Every line of the listing below should be written out exactly.

START Supplied data

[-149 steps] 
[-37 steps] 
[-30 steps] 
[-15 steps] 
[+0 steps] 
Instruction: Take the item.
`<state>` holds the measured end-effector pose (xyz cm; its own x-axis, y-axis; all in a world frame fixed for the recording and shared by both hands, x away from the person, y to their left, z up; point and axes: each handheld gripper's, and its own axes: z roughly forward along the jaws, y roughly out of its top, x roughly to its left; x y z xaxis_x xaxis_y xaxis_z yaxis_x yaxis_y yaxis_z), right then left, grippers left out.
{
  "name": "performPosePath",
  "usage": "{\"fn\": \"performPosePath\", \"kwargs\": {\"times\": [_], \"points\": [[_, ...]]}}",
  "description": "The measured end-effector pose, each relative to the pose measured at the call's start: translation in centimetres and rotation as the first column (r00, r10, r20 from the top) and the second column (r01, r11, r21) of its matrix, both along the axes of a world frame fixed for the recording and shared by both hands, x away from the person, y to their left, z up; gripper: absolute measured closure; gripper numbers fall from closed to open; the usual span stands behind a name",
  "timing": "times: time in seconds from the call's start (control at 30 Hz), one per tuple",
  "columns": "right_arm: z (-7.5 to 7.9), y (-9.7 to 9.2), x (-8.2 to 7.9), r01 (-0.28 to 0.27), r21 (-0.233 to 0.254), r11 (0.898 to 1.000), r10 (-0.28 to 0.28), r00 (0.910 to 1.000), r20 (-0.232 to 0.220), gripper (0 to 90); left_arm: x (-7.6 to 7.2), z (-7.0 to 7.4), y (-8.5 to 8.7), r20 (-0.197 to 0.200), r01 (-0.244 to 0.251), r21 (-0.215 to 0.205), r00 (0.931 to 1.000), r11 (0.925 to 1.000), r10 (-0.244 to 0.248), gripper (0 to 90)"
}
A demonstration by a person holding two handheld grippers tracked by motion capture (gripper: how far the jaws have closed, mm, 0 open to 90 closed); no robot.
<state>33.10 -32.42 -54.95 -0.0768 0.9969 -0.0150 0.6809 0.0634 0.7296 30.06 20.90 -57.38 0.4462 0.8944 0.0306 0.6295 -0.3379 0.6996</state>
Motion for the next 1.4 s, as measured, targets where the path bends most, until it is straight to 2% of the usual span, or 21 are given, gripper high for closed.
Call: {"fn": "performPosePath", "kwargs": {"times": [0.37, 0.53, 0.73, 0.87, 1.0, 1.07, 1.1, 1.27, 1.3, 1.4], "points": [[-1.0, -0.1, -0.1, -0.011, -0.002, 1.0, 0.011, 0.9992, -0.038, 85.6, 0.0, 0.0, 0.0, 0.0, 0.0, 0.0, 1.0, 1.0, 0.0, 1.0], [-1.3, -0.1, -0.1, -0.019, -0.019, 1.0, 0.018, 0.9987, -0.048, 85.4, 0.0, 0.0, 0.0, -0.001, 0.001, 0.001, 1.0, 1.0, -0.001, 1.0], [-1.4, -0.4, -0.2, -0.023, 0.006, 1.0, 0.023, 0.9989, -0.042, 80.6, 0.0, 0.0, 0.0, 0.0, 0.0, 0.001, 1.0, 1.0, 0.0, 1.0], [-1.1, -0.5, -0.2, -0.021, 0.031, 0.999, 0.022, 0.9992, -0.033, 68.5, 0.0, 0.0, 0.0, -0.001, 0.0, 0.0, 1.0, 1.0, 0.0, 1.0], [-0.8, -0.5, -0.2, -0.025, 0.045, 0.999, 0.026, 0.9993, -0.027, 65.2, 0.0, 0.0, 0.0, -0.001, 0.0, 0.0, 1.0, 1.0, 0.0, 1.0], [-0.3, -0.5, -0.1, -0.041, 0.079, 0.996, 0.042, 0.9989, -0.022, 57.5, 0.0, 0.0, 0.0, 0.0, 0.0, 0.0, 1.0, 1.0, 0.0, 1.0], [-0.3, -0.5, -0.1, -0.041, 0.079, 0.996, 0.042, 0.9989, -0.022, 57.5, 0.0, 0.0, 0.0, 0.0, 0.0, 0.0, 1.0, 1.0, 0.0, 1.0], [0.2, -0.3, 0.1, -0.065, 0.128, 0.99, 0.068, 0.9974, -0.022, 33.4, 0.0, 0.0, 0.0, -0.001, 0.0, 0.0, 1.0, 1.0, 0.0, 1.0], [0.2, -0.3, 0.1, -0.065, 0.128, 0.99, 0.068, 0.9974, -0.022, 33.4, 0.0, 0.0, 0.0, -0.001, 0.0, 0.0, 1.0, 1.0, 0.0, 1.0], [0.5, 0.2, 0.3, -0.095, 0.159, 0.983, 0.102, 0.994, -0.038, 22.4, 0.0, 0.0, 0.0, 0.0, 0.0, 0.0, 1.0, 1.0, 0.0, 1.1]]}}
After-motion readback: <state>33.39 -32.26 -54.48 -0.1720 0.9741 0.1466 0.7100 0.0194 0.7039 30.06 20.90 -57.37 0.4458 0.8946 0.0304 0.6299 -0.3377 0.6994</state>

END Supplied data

### Output of the exercise
[-149 steps] 
[-37 steps] 
[-30 steps] 
[-15 steps] 
[+0 steps] 
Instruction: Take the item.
`<state>` holds the measured end-effector pose (xyz cm; its own x-axis, y-axis; all in a world frame fixed for the recording and shared by both hands, x away from the person, y to their left, z up; point and axes: each handheld gripper's, and its own axes: z roughly forward along the jaws, y roughly out of its top, x roughly to its left; x y z xaxis_x xaxis_y xaxis_z yaxis_x yaxis_y yaxis_z), right then left, grippers left out.
{
  "name": "performPosePath",
  "usage": "{\"fn\": \"performPosePath\", \"kwargs\": {\"times\": [_], \"points\": [[_, ...]]}}",
  "description": "The measured end-effector pose, each relative to the pose measured at the call's start: translation in centimetres and rotation as the first column (r00, r10, r20 from the top) and the second column (r01, r11, r21) of its matrix, both along the axes of a world frame fixed for the recording and shared by both hands, x away from the person, y to their left, z up; gripper: absolute measured closure; gripper numbers fall from closed to open; the usual span stands behind a name",
  "timing": "times: time in seconds from the call's start (control at 30 Hz), one per tuple",
  "columns": "right_arm: z (-7.5 to 7.9), y (-9.7 to 9.2), x (-8.2 to 7.9), r01 (-0.28 to 0.27), r21 (-0.233 to 0.254), r11 (0.898 to 1.000), r10 (-0.28 to 0.28), r00 (0.910 to 1.000), r20 (-0.232 to 0.220), gripper (0 to 90); left_arm: x (-7.6 to 7.2), z (-7.0 to 7.4), y (-8.5 to 8.7), r20 (-0.197 to 0.200), r01 (-0.244 to 0.251), r21 (-0.215 to 0.205), r00 (0.931 to 1.000), r11 (0.925 to 1.000), r10 (-0.244 to 0.248), gripper (0 to 90)"
}
A demonstration by a person holding two handheld grippers tracked by motion capture (gripper: how far the jaws have closed, mm, 0 open to 90 closed); no robot.
<state>33.10 -32.42 -54.95 -0.0768 0.9969 -0.0150 0.6809 0.0634 0.7296 30.06 20.90 -57.38 0.4462 0.8944 0.0306 0.6295 -0.3379 0.6996</state>
Motion for the next 1.4 s, as measured, targets where the path bends most, until it is straight to 2% of the usual span, or 21 are given, gripper high for closed.
Call: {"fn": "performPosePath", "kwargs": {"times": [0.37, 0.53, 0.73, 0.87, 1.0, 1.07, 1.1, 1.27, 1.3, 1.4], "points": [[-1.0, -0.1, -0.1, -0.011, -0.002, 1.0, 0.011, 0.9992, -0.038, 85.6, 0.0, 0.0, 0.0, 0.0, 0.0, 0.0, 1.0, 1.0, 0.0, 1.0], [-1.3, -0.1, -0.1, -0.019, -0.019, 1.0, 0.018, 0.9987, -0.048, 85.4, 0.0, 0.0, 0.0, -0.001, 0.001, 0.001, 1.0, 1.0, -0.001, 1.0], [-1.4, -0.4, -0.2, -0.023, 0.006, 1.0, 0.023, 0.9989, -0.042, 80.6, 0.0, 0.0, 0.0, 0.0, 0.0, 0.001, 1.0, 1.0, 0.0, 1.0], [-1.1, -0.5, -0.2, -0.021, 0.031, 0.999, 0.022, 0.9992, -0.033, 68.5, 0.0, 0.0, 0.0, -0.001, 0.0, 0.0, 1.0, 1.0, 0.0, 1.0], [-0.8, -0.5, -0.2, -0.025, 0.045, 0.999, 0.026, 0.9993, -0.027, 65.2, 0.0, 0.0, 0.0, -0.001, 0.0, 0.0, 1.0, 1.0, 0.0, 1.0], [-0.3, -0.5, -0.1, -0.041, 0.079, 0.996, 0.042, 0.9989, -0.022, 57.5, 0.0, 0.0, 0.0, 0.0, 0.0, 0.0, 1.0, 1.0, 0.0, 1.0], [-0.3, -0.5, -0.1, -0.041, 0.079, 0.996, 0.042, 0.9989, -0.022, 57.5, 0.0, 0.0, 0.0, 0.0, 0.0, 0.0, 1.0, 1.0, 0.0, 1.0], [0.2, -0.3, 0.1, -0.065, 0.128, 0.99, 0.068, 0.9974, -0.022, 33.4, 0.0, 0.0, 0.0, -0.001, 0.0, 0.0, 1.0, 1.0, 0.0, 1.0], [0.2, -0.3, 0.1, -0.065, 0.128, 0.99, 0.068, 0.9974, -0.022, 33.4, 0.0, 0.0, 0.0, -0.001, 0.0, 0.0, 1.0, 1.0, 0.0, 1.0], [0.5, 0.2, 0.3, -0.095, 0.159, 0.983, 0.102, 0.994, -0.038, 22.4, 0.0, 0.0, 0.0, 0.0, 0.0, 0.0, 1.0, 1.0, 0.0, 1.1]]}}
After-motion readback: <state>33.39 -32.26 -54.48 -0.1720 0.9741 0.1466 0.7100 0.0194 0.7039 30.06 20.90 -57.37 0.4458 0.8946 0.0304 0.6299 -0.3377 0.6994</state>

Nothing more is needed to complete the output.